Most students who identify themselves in some way as “Christian” have not considered the intersection of faith and learning to a large extent. Most attend a public or secular school and do not think much about the relation of their faith to what they are learning, except in rare occasions where faith explicitly is raised for a topic of discussion, as may be the case in a religion course, or perhaps when evolutionary theory is discussed in a science course. Many of those more serious about faith will learn in a more explicitly Christian environment. These individuals often will not be exposed to or pursue the best of mainstream knowledge. Both of these approaches are fairly extreme, and leave out the possibility of an intersection between the best of faith and learning.
Cornelius Plantinga discusses how Christian students could approach education in his book “Engaging God’s World.” In general, Plantinga notes that “those who follow Christ must bring all the parts and passions of their lives – including education – under the Lordship of Christ.” In other words, Christian students ought to take seriously the idea that part of Jesus’s primary commandment is to love God with all of their minds. There may be no better place to do so than in school.
In fact, Plantinga notes in his book that:
“. . . learning is. . . a spiritual calling: properly done, it attaches us to God. In addition, the learned person has, so to speak, more to be Christian with. The person who studies chemistry, for example, can enter into God’s enthusiasm for the dynamic possibilities of material reality. The student who examines one of the great movements of history has moved into position to praise the goodness of God, or to lament the mystery of evil, or to explore the places where these things intertwine. Further, from persistent study of history a student may develop good judgment, a feature of wisdom that helps us to lead a faithful human life in the midst of a confusing world. And, of course, chemistry and history are only two samples from the wide menu of good things to learn.”
Perhaps part of the reason why so many Christian students do not seek a full engagement of their minds in school is because they believe that all truth comes from the Bible. Christians believe that “all Scripture is God-breathed and is useful for teaching, rebuking, correcting, and training in righteousness” (2 Timothy 3:16). However, no where does Scripture teach that the Bible is the only source of reliable knowledge. For instance, I don’t know anywhere in the Bible to investigate the biochemical causes of schizophrenia, but that doesn’t mean there is no way to reliably study this.

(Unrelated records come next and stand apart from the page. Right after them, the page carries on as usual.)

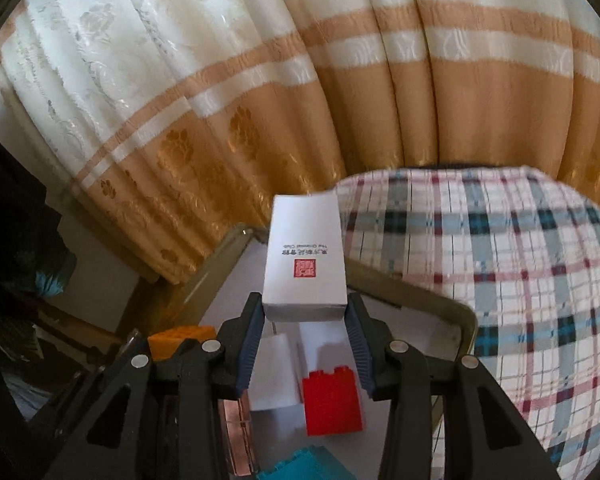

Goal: Organize rigid objects
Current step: 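Lower the orange cube and white box into the tray and open both tools, then lift both open tools up and away from the tray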

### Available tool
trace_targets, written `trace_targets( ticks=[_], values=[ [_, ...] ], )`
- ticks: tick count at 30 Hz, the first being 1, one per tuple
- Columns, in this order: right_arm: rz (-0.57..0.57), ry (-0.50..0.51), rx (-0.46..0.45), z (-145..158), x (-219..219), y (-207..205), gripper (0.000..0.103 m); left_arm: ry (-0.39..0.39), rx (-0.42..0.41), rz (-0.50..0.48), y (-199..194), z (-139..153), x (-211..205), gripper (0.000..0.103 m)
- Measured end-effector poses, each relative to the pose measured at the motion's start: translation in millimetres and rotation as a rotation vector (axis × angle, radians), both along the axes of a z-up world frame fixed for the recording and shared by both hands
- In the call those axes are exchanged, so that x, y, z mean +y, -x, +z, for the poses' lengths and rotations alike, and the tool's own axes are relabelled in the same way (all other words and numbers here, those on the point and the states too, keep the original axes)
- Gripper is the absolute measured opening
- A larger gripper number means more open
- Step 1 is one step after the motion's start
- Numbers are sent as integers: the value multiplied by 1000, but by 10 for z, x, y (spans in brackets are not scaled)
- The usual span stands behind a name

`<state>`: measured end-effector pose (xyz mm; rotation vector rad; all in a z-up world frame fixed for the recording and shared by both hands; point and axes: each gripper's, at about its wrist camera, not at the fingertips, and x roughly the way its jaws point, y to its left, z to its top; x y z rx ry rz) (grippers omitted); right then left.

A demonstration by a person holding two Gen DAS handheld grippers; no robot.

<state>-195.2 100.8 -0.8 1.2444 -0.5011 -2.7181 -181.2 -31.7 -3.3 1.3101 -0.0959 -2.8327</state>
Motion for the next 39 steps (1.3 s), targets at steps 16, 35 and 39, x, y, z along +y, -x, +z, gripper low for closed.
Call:
trace_targets(
  ticks=[16, 35, 39],
  values=[
    [5, 73, 23, -150, 104, -216, 79, 111, 69, 16, -268, 78, 102, 102],
    [-74, -75, 381, 119, 118, -1127, 85, 83, 386, 76, -1105, 213, -132, 102],
    [-99, -135, 492, 186, 10, -1402, 91, 72, 465, 146, -1325, 175, -231, 102]
  ],
)
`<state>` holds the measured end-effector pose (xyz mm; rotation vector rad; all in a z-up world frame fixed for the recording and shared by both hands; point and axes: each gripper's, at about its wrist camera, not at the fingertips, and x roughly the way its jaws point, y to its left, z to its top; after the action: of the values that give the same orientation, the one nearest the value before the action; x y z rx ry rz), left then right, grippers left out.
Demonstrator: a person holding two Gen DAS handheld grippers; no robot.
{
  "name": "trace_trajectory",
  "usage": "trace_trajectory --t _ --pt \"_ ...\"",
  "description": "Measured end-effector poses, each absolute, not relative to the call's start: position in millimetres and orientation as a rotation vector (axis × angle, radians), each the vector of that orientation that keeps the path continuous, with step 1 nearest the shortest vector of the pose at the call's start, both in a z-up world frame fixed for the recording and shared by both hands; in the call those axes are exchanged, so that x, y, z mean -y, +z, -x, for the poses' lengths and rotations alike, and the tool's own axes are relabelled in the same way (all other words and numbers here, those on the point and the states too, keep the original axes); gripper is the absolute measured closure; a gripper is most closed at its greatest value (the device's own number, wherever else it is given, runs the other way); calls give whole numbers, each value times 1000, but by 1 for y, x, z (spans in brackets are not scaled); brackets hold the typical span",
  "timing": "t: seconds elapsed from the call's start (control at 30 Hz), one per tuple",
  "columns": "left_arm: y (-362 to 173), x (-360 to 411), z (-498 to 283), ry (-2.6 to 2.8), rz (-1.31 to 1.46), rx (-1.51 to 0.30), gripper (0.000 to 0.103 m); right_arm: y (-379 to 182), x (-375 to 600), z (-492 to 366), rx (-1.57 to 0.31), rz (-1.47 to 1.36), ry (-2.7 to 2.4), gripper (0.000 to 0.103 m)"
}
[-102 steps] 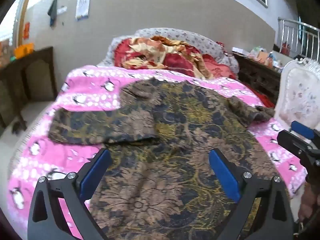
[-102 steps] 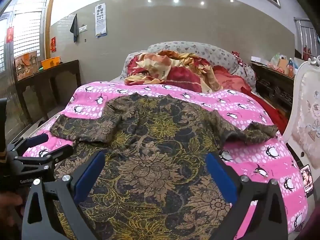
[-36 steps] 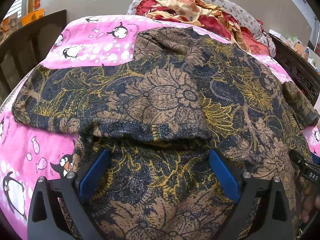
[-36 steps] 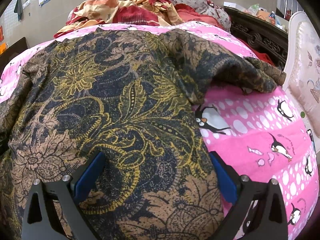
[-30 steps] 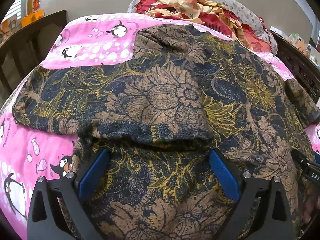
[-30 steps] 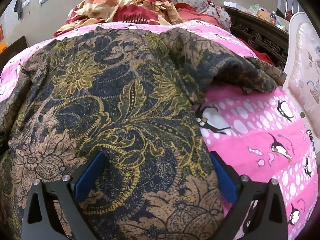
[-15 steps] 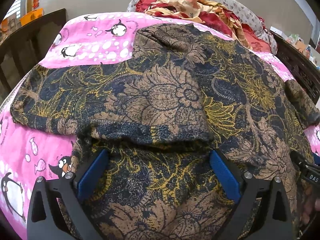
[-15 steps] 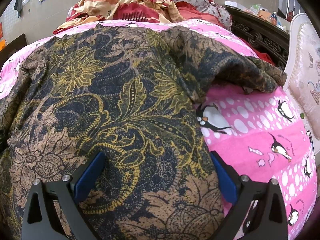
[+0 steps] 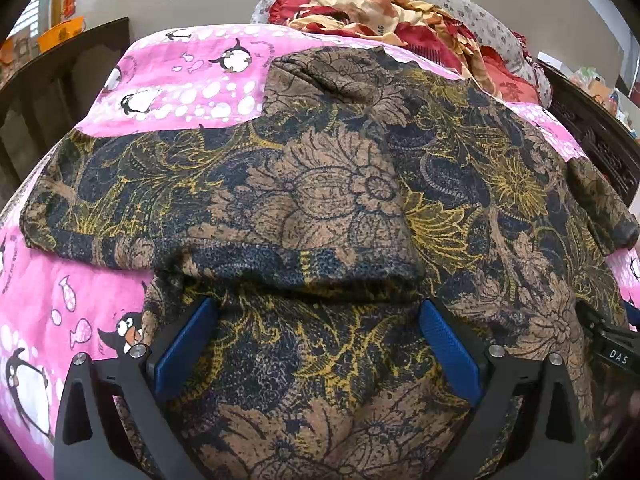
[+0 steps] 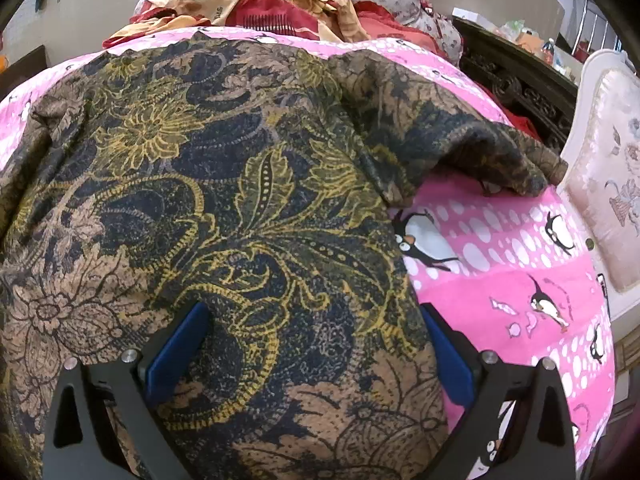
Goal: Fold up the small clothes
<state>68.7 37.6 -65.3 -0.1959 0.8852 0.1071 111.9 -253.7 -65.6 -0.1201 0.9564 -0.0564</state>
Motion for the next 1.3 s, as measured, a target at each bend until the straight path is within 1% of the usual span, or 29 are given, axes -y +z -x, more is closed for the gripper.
trace_trajectory --t 0.27,1.3 --pt "-65 -39 -69 106 198 -884 18 -65 255 -106 -931 123 -64 0" --pt "-65 -39 -67 104 198 -885 17 -65 254 -105 -934 133 -86 0"
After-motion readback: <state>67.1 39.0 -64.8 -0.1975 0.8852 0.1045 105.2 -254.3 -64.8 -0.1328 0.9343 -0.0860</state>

Another possible reason why so many Christian students struggle in school is because of a fear of being proven wrong in their spiritual convictions. Thus, many will seek to take courses, read books, and hang out with people that only reinforce what they believe, rather than to challenge greater thought and development. This is why it is so important that young Christians receive good instruction in apologetics, the defense of the faith, so that they are intellectually grounded. Although it is valuable to be around others with whom we differ, it also is important to be in a Christian community of those with similar beliefs to receive support and to be able to bounce new ideas off of others.
Another aspect of education for the Christian is to discover and prepare for their spiritual callings in life. The notion of a calling basically refers to a summons to do something for someone besides one’s self. Or, as Fredrick Buechner said, a calling is “the place where your deep gladness and the world’s deep hunger meets.” School is an excellent place to investigate what constitutes one’s deep gladness by taking a variety of courses and pursuing one’s interests. It also is an excellent place to investigate where the world is in need of help.
In seeking a calling, Plantinga suggests that individuals consider a variety of questions: (1) Where in the kingdom does God want me to work?, (2) Where are the needs great? (3) Where are the workers few?, (4) Where are the temptations manageable? (5) With whom would I work? (6) How honest is the work I’m thinking of doing? (7) How necessary and how healthy are the goods or services I would help provide? (8) How smoothly could I combine my proposed career with being a spouse, if that’s also my calling, or a parent, or a faithful child of aging parents? (9) How close would I be to a church in which I could give and take nourishment? (10) Is my proposed career so corrupt that, even with the best intentions, I would end up absorbing a lot more evil than I conquer?”
A calling also may transcend the domain of work. It is possible to pursue a calling as a spouse, parent, volunteer, friend, or caretaker. Here as well, school may help, as it may promote skills that would not have been as attainable without study.
Finally, in his book “Love God with All Your Mind,” J. P. Moreland suggests that most individuals in Western culture – particularly Christians – manifest an “empty self,” as demonstrated by seven traits: (1) Extreme individualism, (2) immaturity, (3) narcissism, (4) passivity, (5) an overly sensate focus, (6) lack of concern about the development of an interior life, and (7) a life of hurry and busyness. Moreland suggests that education should help individuals – especially Christians – to develop themselves beyond these culturally based leanings. In other words, as Richard Foster puts it in his classic book, “The Celebration of Discipline”:
“Superficiality is the curse of our age. The doctrine of instant satisfaction is a primary spiritual problem. The desperate need today is not for a greater number of intelligent people, or gifted people, but for deep people.”
Pursued rightly, school is a place to seek this kind of depth, and thus to glorify God with one’s mind.